- [Task input]
· · · · ·

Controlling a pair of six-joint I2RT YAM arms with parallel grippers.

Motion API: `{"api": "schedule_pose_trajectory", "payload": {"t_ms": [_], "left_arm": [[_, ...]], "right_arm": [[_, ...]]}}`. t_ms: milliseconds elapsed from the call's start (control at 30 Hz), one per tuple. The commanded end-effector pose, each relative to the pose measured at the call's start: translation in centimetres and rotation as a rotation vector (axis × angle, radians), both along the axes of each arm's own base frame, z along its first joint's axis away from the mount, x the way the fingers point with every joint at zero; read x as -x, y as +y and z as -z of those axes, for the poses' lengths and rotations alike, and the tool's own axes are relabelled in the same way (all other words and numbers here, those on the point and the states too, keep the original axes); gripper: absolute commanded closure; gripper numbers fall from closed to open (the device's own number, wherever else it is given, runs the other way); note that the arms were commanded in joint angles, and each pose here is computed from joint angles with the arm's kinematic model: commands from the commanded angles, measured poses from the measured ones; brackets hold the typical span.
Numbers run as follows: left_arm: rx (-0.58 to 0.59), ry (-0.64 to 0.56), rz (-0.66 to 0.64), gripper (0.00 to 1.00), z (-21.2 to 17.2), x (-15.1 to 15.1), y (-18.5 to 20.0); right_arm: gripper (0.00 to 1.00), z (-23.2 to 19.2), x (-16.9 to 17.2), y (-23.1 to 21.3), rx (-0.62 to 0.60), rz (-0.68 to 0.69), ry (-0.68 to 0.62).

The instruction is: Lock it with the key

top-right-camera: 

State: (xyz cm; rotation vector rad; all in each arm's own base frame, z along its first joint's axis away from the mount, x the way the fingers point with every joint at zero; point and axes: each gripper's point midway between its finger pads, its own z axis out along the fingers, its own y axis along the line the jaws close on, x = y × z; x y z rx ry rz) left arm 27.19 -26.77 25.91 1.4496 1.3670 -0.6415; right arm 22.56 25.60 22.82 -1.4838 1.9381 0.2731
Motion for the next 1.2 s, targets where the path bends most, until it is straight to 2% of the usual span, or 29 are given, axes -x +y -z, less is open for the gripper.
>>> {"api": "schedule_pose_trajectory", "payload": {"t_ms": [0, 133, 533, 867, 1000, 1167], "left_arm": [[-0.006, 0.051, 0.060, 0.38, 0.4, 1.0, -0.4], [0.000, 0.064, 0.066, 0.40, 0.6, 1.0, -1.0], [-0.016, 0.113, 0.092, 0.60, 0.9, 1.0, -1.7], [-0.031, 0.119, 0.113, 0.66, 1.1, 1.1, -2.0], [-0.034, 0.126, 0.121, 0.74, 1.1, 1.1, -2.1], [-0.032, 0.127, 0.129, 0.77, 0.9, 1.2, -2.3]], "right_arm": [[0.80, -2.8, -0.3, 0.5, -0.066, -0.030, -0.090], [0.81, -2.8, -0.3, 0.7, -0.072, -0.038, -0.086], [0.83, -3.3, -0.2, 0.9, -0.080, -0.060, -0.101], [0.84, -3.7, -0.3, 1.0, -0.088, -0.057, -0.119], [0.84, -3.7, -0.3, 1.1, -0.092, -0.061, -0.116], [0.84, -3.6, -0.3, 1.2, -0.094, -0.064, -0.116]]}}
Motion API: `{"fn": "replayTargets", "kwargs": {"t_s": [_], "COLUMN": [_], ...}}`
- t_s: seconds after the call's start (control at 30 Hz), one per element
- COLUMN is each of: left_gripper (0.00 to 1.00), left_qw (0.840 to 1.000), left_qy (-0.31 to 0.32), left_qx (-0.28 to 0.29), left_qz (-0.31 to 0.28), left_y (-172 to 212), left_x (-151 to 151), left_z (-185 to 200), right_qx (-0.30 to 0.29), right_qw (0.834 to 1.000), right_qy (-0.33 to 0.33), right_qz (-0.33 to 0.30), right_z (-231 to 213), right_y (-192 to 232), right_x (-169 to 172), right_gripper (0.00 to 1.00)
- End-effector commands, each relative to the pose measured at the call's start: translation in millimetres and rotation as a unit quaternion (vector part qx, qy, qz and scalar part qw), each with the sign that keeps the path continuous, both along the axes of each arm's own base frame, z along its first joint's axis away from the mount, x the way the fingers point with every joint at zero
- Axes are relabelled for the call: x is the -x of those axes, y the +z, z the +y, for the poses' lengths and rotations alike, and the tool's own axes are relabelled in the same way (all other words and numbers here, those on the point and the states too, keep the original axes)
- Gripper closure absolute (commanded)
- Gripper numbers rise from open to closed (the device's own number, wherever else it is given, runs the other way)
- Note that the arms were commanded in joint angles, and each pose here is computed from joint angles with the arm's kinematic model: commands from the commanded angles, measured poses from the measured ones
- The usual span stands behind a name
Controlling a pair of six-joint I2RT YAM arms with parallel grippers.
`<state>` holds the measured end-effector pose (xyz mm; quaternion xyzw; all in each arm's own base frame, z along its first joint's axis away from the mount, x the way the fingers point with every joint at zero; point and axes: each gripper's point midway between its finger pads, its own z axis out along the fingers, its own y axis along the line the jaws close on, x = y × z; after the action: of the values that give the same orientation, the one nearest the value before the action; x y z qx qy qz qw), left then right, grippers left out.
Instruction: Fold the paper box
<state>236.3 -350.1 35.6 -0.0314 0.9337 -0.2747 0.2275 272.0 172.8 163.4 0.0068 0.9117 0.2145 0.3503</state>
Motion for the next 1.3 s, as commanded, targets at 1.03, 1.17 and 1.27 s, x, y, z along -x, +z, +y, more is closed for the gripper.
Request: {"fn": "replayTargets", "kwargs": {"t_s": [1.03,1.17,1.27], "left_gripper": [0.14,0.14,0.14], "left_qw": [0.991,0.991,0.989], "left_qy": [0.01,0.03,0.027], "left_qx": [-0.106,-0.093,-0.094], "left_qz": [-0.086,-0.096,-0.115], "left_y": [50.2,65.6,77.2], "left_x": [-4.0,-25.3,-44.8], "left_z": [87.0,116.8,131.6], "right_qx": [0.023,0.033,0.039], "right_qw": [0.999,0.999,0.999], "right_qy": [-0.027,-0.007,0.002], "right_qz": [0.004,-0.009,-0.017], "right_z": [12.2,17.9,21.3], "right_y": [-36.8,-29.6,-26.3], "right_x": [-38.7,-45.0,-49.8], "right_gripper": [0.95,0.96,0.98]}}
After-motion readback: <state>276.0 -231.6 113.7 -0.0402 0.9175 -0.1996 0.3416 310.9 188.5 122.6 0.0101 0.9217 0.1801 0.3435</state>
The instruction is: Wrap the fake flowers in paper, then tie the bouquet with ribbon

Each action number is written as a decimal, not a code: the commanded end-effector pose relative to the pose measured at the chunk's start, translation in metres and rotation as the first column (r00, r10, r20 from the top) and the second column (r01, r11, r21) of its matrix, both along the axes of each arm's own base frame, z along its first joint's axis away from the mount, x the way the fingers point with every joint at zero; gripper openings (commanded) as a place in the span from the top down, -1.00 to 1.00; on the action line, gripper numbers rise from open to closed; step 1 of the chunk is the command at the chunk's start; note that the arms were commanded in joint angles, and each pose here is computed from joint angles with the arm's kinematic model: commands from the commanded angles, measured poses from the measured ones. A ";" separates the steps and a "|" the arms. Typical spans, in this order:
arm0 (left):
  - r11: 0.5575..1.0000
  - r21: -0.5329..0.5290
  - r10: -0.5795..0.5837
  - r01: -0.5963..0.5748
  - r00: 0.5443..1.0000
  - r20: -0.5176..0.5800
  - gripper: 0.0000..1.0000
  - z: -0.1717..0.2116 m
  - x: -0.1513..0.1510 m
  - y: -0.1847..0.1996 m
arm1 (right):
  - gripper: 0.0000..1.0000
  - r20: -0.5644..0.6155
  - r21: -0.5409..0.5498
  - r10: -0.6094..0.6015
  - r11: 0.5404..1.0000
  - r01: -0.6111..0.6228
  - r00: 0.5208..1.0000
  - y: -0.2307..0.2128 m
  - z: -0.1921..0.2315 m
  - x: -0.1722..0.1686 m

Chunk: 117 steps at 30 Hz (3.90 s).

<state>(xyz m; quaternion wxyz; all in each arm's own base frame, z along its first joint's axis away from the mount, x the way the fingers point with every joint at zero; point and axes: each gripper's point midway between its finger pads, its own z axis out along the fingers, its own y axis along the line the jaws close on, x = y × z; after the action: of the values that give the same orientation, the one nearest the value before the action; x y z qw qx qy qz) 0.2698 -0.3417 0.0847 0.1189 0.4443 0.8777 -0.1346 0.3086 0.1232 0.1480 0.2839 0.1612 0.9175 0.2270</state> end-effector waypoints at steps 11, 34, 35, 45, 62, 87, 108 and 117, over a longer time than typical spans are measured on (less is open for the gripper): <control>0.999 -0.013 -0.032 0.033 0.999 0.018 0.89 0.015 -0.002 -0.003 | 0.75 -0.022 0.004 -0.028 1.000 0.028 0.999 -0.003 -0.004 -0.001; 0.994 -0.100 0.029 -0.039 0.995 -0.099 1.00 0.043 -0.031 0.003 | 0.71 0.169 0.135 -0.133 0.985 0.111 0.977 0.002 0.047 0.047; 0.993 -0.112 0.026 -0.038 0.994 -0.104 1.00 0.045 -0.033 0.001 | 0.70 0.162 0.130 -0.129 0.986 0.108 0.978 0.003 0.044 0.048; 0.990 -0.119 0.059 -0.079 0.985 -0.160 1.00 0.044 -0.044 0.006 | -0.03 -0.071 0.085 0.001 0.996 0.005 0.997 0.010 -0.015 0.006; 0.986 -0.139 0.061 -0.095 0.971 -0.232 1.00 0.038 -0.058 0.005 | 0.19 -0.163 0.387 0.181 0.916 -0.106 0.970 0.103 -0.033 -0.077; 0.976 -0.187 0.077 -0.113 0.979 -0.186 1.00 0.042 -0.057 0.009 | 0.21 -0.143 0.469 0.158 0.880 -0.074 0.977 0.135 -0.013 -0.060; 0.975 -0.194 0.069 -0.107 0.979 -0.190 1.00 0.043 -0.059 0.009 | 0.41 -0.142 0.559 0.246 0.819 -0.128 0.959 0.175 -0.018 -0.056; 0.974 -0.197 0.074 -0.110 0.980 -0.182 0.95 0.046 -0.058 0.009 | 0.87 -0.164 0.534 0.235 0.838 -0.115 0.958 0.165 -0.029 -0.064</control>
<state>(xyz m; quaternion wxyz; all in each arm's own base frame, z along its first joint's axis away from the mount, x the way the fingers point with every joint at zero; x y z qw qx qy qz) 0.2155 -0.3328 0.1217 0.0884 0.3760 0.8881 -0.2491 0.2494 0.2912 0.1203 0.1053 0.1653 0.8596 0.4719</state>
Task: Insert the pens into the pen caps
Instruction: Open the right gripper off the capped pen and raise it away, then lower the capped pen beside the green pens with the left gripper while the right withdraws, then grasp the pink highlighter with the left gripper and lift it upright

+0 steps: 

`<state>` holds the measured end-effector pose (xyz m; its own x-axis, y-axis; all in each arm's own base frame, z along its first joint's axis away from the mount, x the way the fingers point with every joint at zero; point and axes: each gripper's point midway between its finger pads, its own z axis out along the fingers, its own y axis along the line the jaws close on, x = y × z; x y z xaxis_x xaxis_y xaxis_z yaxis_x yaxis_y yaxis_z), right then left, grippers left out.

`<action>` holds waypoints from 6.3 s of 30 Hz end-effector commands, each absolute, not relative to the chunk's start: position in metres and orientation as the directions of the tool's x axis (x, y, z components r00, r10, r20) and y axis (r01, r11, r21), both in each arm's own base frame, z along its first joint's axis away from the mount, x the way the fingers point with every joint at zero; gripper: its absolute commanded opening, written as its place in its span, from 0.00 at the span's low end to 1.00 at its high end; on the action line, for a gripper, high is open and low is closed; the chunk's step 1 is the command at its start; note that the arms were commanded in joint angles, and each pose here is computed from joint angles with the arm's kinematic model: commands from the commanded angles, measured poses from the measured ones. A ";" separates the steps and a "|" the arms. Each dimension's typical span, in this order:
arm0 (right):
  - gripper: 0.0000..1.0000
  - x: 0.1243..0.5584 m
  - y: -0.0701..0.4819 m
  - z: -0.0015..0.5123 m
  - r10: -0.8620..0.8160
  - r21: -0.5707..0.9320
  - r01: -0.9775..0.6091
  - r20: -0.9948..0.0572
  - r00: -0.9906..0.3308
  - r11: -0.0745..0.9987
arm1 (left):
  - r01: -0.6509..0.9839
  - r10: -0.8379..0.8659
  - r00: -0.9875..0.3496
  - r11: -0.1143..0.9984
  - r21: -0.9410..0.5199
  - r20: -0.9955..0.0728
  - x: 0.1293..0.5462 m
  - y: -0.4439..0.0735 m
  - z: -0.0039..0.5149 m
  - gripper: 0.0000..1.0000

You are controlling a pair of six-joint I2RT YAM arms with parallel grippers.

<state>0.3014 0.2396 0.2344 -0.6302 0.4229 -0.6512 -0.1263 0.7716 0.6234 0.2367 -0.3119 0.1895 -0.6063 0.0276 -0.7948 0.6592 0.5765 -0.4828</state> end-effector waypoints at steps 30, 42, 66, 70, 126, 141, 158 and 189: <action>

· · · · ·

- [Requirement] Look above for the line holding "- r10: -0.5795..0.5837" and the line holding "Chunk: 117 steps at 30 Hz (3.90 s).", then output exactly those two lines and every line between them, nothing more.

- [Response]
  - r10: -0.5795..0.5837
  - r01: -0.5963..0.5748
  - r00: 0.5443..1.0000
  - r20: -0.5176..0.5800
  - gripper: 0.0000..1.0000
  - z: -0.1717..0.2116 m
  - x: -0.1513..0.1510 m
  - y: -0.1847..0.1996 m
arm1 (right):
  - gripper: 0.0000..1.0000
  - r20: -0.5644..0.6155
  - r21: -0.5409..0.5498
  - r10: -0.6094..0.6015
  - r11: 0.5404..1.0000
  - r01: -0.6111..0.6228
  - r00: 0.5208..1.0000
  - y: -0.2307..0.2128 m
  - z: -0.1921..0.2315 m
  - x: -0.1722..0.1686 m

Chunk: 117 steps at 30 Hz (3.90 s).

This exercise requires no additional output.